* _Exercise aim_
Check each line of the material that follows, and copy those holding the string "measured".

* _Provided material_
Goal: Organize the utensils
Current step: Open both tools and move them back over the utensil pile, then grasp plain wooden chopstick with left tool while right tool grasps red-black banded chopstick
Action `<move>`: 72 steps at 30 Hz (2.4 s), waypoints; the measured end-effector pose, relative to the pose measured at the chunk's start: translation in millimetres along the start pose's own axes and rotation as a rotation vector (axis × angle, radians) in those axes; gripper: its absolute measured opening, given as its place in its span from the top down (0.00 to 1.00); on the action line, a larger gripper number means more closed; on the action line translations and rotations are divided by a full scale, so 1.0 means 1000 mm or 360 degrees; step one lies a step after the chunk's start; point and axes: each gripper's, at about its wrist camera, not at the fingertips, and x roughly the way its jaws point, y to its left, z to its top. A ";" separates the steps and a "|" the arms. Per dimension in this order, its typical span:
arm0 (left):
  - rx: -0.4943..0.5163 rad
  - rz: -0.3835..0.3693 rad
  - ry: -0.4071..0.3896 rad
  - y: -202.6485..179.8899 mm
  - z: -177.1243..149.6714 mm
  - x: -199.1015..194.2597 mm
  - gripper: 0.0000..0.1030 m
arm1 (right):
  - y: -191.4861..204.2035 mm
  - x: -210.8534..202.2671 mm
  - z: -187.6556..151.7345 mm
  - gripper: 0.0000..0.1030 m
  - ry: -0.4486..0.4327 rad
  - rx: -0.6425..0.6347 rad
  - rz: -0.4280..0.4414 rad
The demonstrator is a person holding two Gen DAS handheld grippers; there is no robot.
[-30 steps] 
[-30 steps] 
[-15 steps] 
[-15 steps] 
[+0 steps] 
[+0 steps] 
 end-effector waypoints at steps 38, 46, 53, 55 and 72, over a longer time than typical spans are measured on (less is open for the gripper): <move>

* _Answer box_
Action `<move>`: 72 steps at 30 Hz (2.4 s), waypoints; the measured end-effector pose, relative to the pose measured at the chunk's start: translation in millimetres along the start pose's own axes and rotation as a rotation vector (axis × angle, radians) in those axes; gripper: its absolute measured opening, given as its place in its span from the top down (0.00 to 1.00); on the action line, a larger gripper number means more closed; on the action line translations and rotations are divided by a full scale, so 1.0 means 1000 mm or 360 degrees; step one lies a step after the chunk's start; point and axes: each gripper's, at about its wrist camera, not at the fingertips, and x roughly the way its jaws point, y to its left, z to its top. A ";" separates the steps and a "|" the arms. Per dimension in this order, its typical span:
 end-effector waypoints at steps 38, 46, 53, 55 and 72, over a longer time than typical spans are measured on (less is open for the gripper): <move>

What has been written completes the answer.